Secondo Costanza Luisoni – Teamgym, “ le pose ginniche, qualunque esse siano, sono gesti tecnici che è giusto valorizzare nelle foto. […] Le foto sono uno strumento per fissare il gesto tecnico dello sport e come tale non penso sia giusto che venga limitato.” La pensano allo stesso modo anche le ginnaste Paganelli, Giampieri e Bullo, per la quale esse “evidenziano la bellezza dei gesti atletici e ginnici in ogni loro espressione”

Giorgia Giampieri – Trampolino, ribadisce l’importanza delle fotografie che “immortalano emozioni e momenti artistici che per una ginnasta sono molto importanti” e ti permettono “sia di avere ricordi, sia di rivedere le esecuzioni nei dettagli e capire anche cosa c’è da migliorare.”
Sono quindi uno strumento utile alle atlete che guardandole possono rivivere un momento fondamentale della loro attività agonistica, ritrovarvi motivazione o tristezza, gioia o energia positiva.

Pertanto “In uno sport come la ginnastica, in tutte le sue discipline e forme, pensare di “proteggere le ginnaste” proibendo di ritrarle in determinate pose, è da considerarsi vicino al bannare lo sport stesso. Nel mio caso”, ha dichiarato la ginnasta Martina Paganelli – Artistica “negare “quel tipo di foto” corrisponde all’oscurare la vera e propria artisticità che rende unica la ginnastica artistica, tanto per la femminile quanto per la maschile.
Pensare di non poter ritrarre una ginnasta che esegue un enjambeé con la massima ampiezza, oltre i 180°, che è invece considerata la miglior espressione di quel gesto tecnico, annulla in buona parte quella che è la vera essenza di questo sport.”

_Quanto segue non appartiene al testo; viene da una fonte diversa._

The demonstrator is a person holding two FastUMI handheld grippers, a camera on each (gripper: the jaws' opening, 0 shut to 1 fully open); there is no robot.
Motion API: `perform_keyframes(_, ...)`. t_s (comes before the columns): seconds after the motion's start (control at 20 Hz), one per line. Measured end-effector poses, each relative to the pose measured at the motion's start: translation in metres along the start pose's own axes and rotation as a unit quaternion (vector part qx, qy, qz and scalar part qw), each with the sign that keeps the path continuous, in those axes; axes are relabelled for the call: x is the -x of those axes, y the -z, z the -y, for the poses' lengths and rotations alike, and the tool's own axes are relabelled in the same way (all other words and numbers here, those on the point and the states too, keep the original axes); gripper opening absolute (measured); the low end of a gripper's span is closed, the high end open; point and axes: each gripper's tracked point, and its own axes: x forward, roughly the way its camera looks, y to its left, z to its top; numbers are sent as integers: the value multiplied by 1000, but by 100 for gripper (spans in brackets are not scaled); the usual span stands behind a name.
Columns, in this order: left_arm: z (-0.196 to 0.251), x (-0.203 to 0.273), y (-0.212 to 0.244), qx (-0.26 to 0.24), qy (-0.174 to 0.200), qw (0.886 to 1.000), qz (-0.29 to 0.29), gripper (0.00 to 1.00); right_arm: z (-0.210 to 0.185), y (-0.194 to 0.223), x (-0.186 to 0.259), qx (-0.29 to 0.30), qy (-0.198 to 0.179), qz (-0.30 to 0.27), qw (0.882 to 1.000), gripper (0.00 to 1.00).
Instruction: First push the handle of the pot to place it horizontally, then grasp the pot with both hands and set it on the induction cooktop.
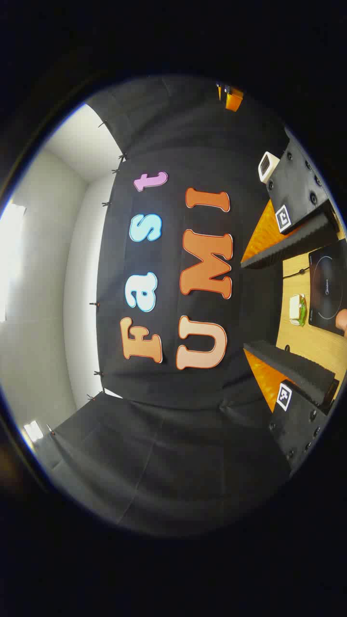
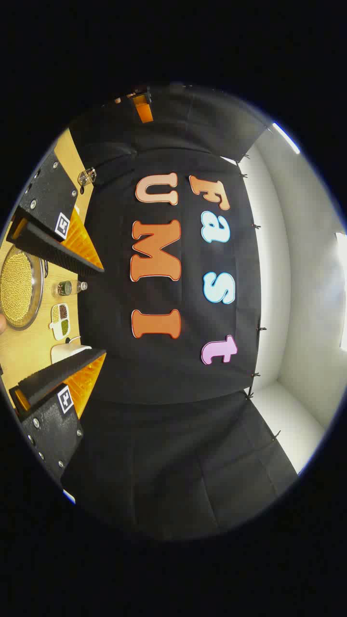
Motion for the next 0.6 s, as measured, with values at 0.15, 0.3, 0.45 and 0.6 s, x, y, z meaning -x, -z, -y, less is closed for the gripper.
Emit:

Anche Giampieri si sofferma su una questione omessa dalla Federazione Svizzera, ovvero la sessualizzazione dei ginnasti, non contemplati nel provvedimento emesso: secondo la trampolinista italiana lo stesso discorso “potrebbe valere per la ginnastica maschile: credo la situazione sia la stessa, ad esempio le foto a petto nudo, ma nessuno nella maschile dice nulla a riguardo.”
In un tema delicato come quello della sessualizzazione dei corpi delle atlete, innanzitutto per Luisoni “l’importante è sentirsi a proprio agio nel fare ginnastica e nel gareggiare. Penso che il primo passo sia la libertà delle ginnaste di scegliere se indossare un body sgambato o meno, a seconda di come ognuna si sente meglio.“.
Paganelli poi, estende il discorso al di là dello sport: “Il retro-pensiero che tutte queste persone elaborano (vedendo le fotografie, n.d.r), è e rimane un problema di questi ultimi, non solo nella ginnastica, ma anche negli aspetti della vita reale.“
Ma allora cosa si può fare per evitare la sessualizzazione delle ginnaste (poiché di esse parla il regolamento svizzero)?
La ginnasta di Aerobica Anna Bullo pensa che “il problema grave stia in chi vede volgarità in questo gesto ginnico anziché apprezzare la bravura del fotografo nel cogliere il momento giusto e dell’atleta che esegue l’elemento. La tutela delle atlete e di noi donne in genere dovrebbe andare oltre il divieto di uno scatto fotografico. Mi sembra di interpretare che, come accade spesso, la vittima diventa ‘colpevole’.
Se questo però bastasse a tutelare davvero le atlete ben venga il divieto.”

Certo è che, su questo sono tutte d’accordo, questa decisione non risolverà il problema della sessualizzazione femminile nello sport perché, per usare le parole di Giampieri “la malizia sta nelle persone che guardano la foto e fanno determinati pensieri“.
Insomma, per riprendere un famosissimo murales, possiamo lasciarci con questa domanda: è giusto continuare a perpetrare l’idea di “proteggere le donne” o è ora di iniziare a “educare gli uomini”?